Task to complete:
Find the lines in the records that carry the word "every". Copy each one.

(Excerpts from a dataset)
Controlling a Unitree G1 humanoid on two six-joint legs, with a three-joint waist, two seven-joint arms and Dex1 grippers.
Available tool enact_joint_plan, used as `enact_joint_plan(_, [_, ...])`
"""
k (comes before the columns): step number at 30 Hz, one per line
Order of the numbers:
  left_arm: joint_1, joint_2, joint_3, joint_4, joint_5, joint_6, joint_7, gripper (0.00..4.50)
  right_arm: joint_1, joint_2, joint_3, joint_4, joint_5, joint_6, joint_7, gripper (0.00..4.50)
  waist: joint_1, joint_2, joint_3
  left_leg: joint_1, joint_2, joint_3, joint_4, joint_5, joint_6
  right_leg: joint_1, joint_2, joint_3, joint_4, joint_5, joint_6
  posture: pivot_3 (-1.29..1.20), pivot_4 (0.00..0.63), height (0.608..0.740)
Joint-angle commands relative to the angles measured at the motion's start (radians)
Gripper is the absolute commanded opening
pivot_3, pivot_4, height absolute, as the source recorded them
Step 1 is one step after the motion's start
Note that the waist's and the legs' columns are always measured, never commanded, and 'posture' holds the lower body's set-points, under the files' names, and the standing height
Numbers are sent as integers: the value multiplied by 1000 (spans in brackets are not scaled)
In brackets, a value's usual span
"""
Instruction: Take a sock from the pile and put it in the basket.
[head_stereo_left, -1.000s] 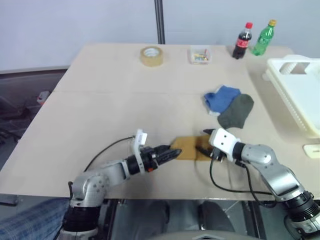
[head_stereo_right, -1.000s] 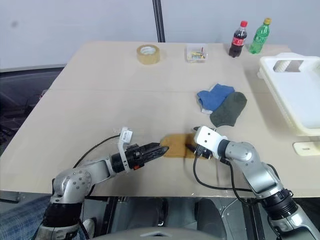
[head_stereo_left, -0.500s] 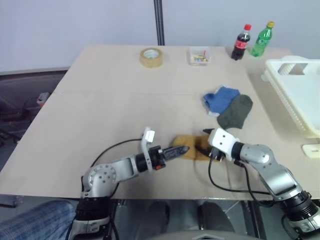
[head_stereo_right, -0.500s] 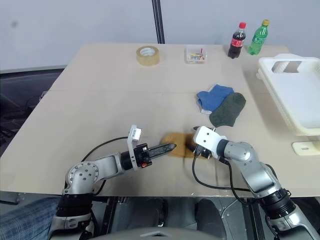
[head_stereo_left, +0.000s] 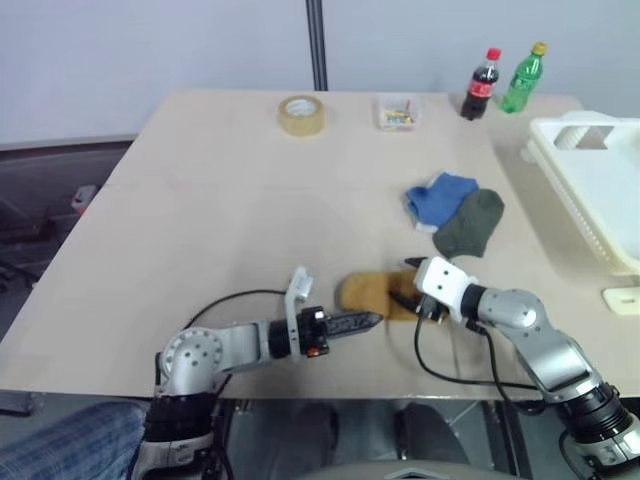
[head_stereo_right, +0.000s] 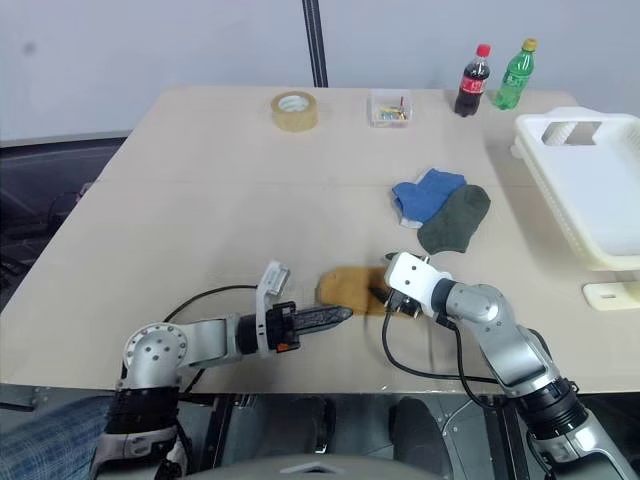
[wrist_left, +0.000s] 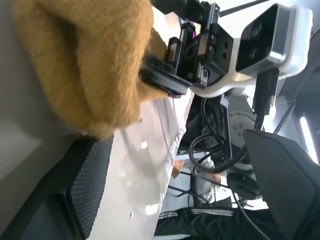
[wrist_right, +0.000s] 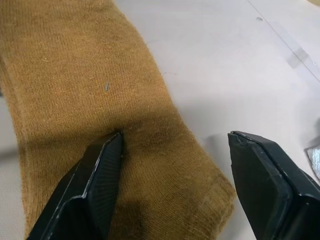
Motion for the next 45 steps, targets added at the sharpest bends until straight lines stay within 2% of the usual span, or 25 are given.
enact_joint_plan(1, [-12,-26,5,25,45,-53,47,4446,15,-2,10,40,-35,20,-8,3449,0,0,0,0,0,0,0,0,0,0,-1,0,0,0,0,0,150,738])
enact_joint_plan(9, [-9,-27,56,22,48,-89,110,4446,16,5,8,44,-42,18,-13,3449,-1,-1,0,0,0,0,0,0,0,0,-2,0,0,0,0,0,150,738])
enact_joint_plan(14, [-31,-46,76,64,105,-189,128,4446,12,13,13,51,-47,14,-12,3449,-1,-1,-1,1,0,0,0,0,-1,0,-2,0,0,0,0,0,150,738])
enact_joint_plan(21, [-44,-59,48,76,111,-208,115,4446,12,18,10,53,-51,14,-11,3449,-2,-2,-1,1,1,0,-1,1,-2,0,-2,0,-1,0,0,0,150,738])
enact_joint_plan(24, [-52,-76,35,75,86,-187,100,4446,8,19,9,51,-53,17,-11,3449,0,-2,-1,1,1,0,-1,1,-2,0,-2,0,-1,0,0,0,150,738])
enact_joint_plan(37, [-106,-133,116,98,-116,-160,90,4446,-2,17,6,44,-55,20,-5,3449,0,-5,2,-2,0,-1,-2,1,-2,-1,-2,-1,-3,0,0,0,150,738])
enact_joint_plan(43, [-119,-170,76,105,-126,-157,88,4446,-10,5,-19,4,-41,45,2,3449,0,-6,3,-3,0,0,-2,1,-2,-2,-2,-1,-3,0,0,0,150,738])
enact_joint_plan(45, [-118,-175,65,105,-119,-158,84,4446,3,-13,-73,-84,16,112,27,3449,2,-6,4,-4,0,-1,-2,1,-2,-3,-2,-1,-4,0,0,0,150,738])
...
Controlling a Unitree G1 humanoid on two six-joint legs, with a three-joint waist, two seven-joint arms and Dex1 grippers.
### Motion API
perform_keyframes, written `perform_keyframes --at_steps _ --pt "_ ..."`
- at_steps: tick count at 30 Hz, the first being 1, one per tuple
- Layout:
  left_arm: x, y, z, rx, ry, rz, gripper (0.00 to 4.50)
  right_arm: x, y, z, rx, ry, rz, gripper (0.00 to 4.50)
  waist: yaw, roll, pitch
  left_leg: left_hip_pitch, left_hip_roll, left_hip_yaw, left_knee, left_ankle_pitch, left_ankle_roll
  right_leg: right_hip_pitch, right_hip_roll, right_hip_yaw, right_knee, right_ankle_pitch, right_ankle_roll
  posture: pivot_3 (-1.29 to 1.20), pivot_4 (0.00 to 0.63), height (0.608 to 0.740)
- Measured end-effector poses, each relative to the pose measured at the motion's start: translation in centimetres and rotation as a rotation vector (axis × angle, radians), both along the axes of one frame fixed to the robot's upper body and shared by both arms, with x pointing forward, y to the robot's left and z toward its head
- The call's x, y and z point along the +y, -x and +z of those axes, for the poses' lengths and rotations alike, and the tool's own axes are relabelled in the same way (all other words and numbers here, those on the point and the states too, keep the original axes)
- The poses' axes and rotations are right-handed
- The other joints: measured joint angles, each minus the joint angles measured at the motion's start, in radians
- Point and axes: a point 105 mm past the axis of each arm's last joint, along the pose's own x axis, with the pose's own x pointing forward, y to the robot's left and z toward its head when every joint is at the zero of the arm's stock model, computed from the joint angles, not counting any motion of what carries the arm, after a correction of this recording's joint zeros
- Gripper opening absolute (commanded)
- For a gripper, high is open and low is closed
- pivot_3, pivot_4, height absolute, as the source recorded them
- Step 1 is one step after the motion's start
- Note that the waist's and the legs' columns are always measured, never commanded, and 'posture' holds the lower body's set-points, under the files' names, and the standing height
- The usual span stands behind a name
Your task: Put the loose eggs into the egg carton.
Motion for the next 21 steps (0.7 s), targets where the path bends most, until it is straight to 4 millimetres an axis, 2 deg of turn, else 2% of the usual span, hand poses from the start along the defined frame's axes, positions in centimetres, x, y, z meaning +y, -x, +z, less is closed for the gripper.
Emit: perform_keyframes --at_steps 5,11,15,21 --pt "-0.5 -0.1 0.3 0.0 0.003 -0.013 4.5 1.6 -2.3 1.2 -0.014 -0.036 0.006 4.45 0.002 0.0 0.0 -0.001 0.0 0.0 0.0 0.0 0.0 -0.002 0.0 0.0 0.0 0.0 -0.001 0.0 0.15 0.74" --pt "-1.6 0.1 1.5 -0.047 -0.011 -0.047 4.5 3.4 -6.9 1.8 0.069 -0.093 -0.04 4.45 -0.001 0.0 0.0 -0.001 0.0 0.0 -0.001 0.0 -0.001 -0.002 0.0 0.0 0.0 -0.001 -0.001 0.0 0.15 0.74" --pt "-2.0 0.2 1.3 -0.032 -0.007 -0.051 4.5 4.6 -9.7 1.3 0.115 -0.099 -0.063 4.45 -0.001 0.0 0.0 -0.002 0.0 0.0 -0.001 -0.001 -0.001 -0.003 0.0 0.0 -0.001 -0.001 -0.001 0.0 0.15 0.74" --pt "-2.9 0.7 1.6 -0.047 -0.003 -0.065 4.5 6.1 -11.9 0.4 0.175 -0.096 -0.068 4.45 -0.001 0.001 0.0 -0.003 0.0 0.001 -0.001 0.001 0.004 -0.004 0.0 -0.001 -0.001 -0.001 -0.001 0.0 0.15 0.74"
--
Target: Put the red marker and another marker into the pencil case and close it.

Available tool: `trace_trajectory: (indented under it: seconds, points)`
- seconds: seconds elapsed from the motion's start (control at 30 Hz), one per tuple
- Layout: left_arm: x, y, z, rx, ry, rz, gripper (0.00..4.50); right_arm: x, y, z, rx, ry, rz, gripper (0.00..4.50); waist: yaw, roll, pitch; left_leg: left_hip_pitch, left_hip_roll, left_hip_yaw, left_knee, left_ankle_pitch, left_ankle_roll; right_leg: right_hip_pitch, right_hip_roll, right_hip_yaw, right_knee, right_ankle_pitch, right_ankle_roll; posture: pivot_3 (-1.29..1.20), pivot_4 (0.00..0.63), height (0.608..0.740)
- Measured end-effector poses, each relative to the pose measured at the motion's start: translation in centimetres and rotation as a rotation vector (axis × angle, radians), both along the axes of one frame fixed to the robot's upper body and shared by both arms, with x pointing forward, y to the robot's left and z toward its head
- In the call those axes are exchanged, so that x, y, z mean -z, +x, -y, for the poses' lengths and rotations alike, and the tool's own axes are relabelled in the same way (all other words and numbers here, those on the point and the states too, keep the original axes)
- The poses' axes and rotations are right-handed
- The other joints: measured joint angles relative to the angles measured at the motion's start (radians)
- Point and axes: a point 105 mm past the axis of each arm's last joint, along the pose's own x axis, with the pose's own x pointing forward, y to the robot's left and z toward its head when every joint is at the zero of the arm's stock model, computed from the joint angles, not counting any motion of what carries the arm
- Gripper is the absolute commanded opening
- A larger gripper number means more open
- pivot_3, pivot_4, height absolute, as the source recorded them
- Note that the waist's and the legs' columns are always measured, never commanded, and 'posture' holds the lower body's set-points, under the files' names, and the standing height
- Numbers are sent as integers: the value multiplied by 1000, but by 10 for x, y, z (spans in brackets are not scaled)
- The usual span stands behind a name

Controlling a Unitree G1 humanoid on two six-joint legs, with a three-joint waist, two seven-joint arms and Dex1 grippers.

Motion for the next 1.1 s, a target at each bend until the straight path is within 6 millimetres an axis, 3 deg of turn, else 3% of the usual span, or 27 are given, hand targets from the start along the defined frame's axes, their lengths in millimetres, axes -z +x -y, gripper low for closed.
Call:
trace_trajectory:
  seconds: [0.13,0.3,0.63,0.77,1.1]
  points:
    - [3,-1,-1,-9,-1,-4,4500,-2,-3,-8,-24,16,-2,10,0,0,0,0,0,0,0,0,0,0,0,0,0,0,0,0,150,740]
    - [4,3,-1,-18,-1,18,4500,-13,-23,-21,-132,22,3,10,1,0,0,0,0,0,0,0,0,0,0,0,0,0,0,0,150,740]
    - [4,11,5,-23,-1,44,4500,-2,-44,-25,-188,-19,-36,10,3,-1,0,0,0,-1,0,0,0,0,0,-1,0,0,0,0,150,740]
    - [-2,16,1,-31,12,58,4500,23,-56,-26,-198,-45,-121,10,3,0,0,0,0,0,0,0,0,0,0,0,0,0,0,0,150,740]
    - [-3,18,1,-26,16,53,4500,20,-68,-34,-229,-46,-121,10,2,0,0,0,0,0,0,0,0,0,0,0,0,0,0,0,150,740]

Task answer:
- Point and axes: a point 105 mm past the axis of each arm's last joint, along the pose's own x axis, with the pose's own x pointing forward, y to the robot's left and z toward its head when every joint is at the zero of the arm's stock model, computed from the joint angles, not counting any motion of what carries the arm, after a correction of this recording's joint zeros
- Point and axes: a point 105 mm past the axis of each arm's last joint, along the pose's own x axis, with the pose's own x pointing forward, y to the robot's left and z toward its head when every joint is at the zero of the arm's stock model, computed from the joint angles, not counting any motion of what carries the arm

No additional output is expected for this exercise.